*** SUPPLIED MATERIAL ***

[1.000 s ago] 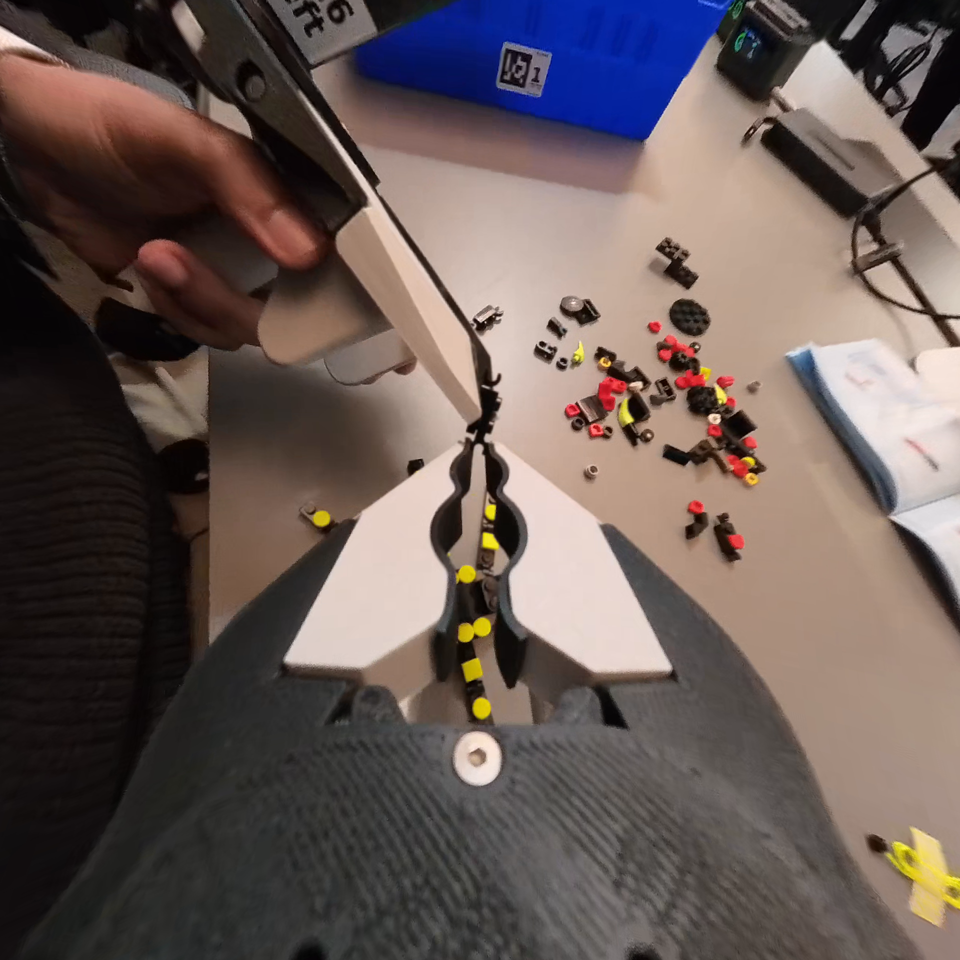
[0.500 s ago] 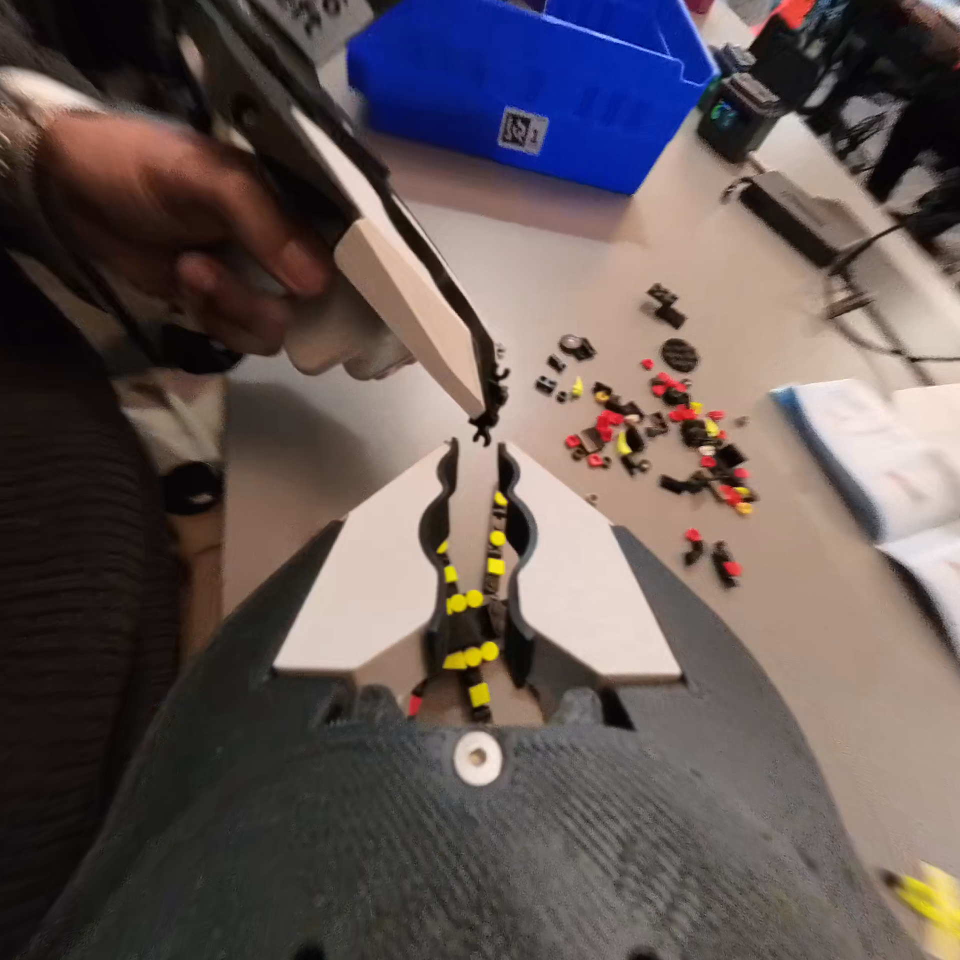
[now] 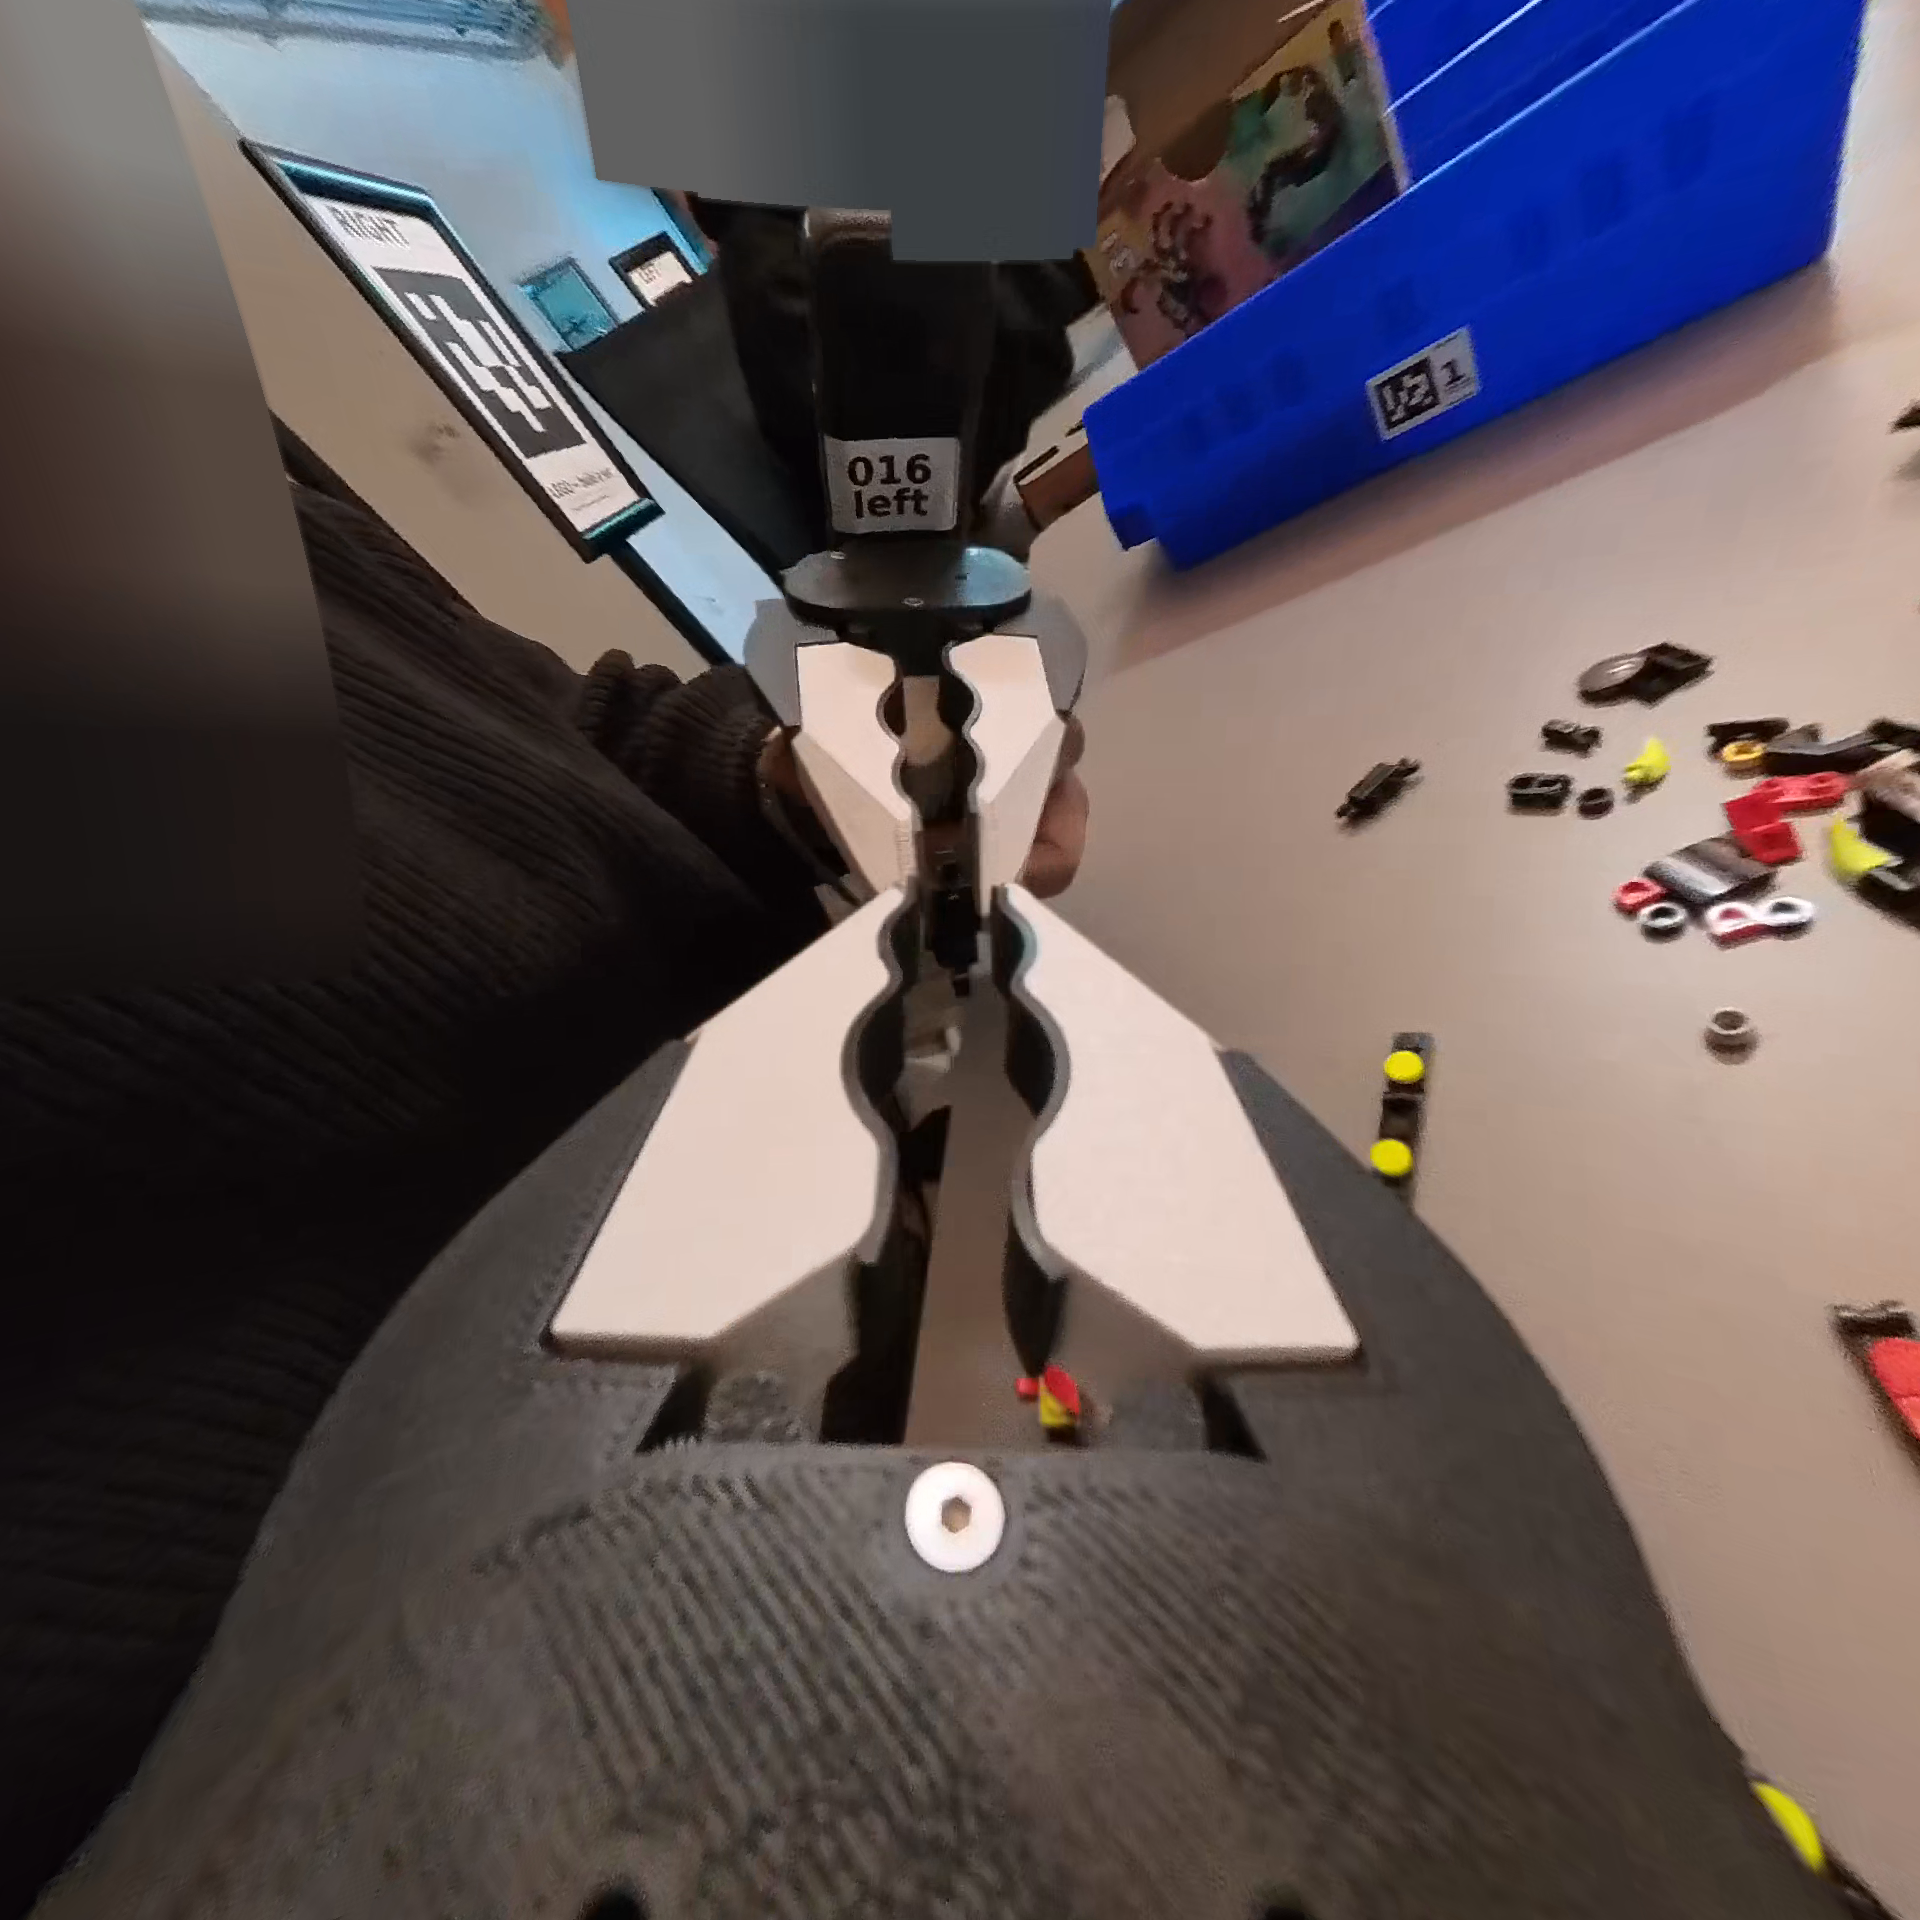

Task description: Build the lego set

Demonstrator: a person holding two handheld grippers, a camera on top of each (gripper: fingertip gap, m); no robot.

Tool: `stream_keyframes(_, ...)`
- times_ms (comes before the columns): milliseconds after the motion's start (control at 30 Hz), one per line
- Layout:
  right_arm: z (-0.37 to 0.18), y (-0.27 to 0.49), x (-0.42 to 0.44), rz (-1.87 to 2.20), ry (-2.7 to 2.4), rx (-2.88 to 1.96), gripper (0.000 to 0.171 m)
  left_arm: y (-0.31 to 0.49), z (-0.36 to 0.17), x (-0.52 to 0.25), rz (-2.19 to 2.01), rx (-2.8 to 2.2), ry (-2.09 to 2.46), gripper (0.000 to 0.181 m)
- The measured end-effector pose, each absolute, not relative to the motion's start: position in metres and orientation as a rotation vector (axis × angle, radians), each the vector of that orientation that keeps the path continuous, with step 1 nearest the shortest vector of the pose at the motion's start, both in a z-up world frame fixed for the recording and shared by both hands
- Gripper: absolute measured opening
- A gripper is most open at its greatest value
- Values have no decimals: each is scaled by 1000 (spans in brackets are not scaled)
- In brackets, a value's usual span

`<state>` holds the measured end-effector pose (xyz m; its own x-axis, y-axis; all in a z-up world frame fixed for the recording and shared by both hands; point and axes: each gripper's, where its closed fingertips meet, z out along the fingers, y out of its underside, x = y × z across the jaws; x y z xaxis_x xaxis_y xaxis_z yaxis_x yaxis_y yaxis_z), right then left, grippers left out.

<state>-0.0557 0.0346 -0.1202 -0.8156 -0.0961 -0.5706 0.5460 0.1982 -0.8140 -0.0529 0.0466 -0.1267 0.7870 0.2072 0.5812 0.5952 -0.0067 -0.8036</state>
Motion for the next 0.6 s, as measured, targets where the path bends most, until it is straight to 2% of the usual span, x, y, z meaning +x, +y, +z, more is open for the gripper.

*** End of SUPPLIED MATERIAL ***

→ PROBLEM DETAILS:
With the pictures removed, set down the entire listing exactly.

→ PROBLEM SOLUTION:
[1.000 s ago] 
[0.500 s ago] 
[now] 

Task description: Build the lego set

Demonstrator: a person holding two handheld grippers, a camera on top of each (gripper: fingertip gap, m); no robot.

Tool: `stream_keyframes(_, ...)`
- times_ms (comes before the columns): milliseconds after the motion's start (control at 30 Hz), one per line
- Layout:
  right_arm: z (-0.37 to 0.18), y (-0.27 to 0.49), x (-0.42 to 0.44), rz (-1.87 to 2.20), ry (-2.7 to 2.4), rx (-2.88 to 1.96), gripper (0.000 to 0.171 m)
  left_arm: y (-0.31 to 0.49), z (-0.36 to 0.17), x (-0.52 to 0.25), rz (-2.19 to 2.01), rx (-2.8 to 2.2), ry (-2.09 to 2.46), gripper (0.000 to 0.181 m)
- The measured end-effector pose, each absolute, not relative to the motion's start: position in metres and orientation as a rotation vector (axis × angle, radians), each the vector of that orientation that keeps the path continuous, with step 1 nearest the shortest vector of the pose at the motion's start, both in a z-up world frame fixed for the recording and shared by both hands
- Gripper: absolute measured opening
- A gripper is most open at its greatest value
- Values have no decimals: each is scaled by 1000 (spans in brackets are not scaled)
- In brackets, a value's usual span

`<state>` holds the measured end-effector pose (xyz m; its own x-axis, y-axis; all in a z-up world frame fixed for the recording and shared by both hands; point and axes: each gripper's, where its closed fingertips meet, z out along the fingers, y out of its underside, x = y × z across the jaws; x y z xaxis_x xaxis_y xaxis_z yaxis_x yaxis_y yaxis_z), right then left, grippers left out.

<state>-0.0557 0.0346 -0.1202 -0.8156 -0.0961 -0.5706 0.5460 0.1982 -0.8140 -0.0529 0.0466 -0.1267 0.7870 0.2072 0.5812 0.5952 -0.0067 -0.8036</state>
Motion for the next 0.6 s, as measured, targets where the path bends most, until it is straight to 2% of the usual span, x, y, z meaning +x, +y, +z, more is open for the gripper.

The exercise requires no further work.